If $2000<Re<10^5$ the flow is turbulent: $\lambda=\frac{0.316}{Re^{0.25}}$  according to Blasius.

change of the fluid viscosity has effects on the pressure losses because a higher viscosity leads to more friction on the walls of the tank.

We can see this effect on the formulas: if $\nu$ increases, hence $Re$ diminishes and $\lambda$ increases: the friction is more important.

• Singular pressure losses are caused by all the other local phenomena, such as section or direction change in the pipe (in our study we are dealing with sudden narrowing at the exit of the tank that creates turbulence, so loss of energy).

$\Delta Ps= \xi \frac{u_{out}^2}{2} \rho$

where $\xi=0.5$

To include the losses of pressure, we adapt the Bernoulli formula:

$\frac {1}{2} \rho u_{in}^2 + \rho g z_{in} + P_{in} = \frac{1}{2} \rho u_{out}^2 + \rho g z_{out} + P_{out} + \Delta P_{pd}$

with $\Delta P_{pd}$ the total pressure drop $(\Delta Ps$ and $\Delta Pr)$ and in our study : $P_{in}=P_{out}=P_{atm}$

$\Delta P_{pd}=\lambda \rho \frac{u_{out}^2}{2} \frac{h}{L_T}+\xi \frac{u_{out}^2}{2} \rho$

$\Delta P_{pd}= \rho \frac{u_{out}^2}{2} ( \lambda \frac{h}{L_T}+\xi )$

$u_{out}= \sqrt {\frac{u_{in}^2+2gh}{1+\lambda \frac{h}{L_T}+\xi }}$

Analysis of results

In the base case, we use only one door which opens instantly.

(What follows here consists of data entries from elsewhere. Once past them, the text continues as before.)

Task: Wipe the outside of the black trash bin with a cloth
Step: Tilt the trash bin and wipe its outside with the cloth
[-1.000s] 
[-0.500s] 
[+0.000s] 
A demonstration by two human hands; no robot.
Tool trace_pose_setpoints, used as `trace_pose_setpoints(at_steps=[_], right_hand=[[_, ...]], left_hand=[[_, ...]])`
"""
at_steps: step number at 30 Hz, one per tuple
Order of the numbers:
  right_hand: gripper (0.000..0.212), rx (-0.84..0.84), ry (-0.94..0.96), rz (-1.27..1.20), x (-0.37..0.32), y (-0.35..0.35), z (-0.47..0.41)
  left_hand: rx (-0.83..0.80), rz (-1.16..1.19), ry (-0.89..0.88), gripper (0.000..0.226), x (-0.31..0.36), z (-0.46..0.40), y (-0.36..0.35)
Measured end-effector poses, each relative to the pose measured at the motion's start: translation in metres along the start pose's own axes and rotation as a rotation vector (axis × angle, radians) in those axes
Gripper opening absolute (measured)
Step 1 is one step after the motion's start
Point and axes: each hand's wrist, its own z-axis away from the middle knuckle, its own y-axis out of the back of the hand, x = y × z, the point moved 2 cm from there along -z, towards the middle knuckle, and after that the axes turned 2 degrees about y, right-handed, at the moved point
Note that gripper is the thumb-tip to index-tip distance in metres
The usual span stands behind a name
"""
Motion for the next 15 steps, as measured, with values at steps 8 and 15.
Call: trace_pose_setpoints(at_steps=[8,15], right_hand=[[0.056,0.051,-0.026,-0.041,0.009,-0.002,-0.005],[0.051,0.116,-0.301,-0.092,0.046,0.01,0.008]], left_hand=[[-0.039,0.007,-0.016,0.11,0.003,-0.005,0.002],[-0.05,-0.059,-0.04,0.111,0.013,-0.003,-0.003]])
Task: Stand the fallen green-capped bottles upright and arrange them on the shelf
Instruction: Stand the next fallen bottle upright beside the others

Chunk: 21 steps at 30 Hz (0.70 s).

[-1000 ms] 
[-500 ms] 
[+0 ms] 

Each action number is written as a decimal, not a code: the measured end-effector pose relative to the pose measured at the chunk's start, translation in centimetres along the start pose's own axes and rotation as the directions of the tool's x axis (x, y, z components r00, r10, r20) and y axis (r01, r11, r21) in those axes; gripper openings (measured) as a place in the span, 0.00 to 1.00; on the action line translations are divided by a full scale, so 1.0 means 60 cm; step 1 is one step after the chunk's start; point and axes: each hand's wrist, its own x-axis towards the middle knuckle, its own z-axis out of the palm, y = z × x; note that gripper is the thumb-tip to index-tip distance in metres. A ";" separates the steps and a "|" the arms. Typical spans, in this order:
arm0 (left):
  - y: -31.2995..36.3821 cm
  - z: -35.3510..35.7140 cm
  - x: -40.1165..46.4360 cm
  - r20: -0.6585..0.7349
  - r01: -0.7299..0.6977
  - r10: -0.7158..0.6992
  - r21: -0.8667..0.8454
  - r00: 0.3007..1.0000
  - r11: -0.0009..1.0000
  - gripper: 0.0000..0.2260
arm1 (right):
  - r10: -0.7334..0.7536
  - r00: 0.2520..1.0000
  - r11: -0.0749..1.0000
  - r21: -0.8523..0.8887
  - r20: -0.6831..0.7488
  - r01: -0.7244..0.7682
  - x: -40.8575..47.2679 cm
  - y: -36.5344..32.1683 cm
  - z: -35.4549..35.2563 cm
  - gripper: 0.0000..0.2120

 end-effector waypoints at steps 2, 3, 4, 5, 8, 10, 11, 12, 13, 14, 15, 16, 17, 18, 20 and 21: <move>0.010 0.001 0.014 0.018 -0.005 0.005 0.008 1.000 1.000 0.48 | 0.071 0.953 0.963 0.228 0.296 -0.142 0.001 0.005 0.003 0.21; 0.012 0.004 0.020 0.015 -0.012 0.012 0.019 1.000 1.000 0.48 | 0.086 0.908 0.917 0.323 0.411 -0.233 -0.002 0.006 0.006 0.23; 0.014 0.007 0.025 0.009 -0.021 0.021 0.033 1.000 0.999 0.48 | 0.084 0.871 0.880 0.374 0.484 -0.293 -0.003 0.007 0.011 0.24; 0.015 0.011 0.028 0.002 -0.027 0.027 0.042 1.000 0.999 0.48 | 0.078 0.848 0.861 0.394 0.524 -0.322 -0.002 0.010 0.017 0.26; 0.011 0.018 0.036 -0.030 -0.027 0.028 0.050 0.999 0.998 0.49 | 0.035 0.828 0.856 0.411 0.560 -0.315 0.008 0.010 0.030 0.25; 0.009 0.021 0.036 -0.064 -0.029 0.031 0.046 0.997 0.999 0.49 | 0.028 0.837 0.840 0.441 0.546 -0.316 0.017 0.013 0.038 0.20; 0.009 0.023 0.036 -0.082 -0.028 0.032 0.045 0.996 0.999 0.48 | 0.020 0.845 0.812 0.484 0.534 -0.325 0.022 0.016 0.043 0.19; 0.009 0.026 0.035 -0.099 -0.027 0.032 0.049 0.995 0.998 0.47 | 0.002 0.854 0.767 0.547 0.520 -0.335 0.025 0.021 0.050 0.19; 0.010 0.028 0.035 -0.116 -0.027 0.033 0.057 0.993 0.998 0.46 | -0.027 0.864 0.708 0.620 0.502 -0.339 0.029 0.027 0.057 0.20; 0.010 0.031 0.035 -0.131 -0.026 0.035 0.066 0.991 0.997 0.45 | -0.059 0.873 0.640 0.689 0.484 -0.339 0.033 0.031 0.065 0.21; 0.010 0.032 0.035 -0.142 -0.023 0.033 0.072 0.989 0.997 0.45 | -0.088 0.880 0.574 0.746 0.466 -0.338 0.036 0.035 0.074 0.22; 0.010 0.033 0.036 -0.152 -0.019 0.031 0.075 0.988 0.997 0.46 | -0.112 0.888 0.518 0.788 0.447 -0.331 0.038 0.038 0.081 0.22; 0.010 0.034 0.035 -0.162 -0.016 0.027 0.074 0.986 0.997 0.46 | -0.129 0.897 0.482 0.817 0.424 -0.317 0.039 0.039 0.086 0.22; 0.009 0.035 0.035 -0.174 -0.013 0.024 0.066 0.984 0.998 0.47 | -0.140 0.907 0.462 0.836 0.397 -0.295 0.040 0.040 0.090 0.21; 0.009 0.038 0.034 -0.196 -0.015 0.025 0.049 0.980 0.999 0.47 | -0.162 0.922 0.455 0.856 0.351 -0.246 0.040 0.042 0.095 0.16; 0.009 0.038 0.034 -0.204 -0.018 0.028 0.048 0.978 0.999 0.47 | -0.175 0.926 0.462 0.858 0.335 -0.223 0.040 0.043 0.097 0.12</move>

We don't consider singular and regular losses of pressure so, as a consequence, we neglect the effects of viscosity.

We simulate two more cases:

-in a second case, we add the losses of pressure for water viscosity $\mu=1.e^{-3}$ Pa.s

-in the third case, we increase the value of the viscosity, to simulate the case of a drop with fire retardants. $\mu=1.6$ Pa.s

First, we compare the base case with the case with water viscosity: We can see that the pressure drops slow the fluid: the orange curve has an inferior maximum compared to the grey one, and, as the fluid moves more slowly, the drop time is longer.

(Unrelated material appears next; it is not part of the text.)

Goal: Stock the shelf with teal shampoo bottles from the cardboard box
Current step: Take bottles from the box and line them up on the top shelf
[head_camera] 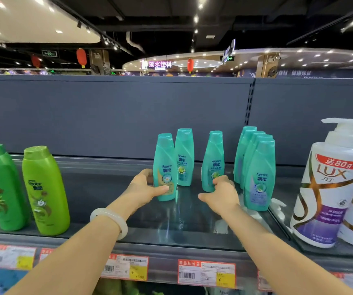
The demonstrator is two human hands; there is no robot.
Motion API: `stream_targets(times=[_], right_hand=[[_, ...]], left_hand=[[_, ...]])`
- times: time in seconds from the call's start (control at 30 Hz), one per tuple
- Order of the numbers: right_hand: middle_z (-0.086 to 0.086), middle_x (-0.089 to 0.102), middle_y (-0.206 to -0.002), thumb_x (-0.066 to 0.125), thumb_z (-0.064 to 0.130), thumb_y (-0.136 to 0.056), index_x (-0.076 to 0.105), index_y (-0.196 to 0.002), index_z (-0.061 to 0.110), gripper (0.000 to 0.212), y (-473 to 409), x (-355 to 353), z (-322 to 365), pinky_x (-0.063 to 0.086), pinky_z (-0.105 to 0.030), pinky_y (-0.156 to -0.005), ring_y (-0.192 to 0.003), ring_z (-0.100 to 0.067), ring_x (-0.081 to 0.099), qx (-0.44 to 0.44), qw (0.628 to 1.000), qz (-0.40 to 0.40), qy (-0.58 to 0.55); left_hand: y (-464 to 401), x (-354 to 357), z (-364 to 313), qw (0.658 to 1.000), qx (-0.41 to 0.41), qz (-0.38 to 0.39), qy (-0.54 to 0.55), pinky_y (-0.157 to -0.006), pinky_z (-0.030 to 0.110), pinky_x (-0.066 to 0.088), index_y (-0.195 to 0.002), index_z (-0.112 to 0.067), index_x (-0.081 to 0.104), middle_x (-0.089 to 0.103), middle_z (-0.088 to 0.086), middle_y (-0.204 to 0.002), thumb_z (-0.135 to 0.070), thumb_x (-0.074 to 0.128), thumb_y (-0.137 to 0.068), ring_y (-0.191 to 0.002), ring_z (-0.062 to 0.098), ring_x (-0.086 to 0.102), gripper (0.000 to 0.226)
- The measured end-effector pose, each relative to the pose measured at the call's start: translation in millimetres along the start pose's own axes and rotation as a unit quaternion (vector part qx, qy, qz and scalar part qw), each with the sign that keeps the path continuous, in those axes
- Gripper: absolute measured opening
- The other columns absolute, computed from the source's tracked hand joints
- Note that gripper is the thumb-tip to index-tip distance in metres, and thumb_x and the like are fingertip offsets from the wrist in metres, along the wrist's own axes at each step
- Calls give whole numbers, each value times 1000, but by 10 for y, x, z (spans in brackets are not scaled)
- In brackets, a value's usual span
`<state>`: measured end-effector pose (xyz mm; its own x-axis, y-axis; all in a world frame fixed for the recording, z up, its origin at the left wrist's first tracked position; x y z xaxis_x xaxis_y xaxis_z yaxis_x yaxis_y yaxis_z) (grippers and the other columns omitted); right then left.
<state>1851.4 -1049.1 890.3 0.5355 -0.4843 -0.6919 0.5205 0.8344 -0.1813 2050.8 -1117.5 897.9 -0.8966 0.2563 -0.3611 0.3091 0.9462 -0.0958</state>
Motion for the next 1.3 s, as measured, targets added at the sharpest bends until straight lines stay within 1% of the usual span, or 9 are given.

Then, we compare case two, viscous water, with case three, water with retardant, more viscous: The difference between these two cases is slight, we can zoom a time t=0 to observe it: When the viscosity of the fluid varies, the impact on outlet velocity is negligible, therefore a drop of water with fire retardant is similar to a drop of pure water.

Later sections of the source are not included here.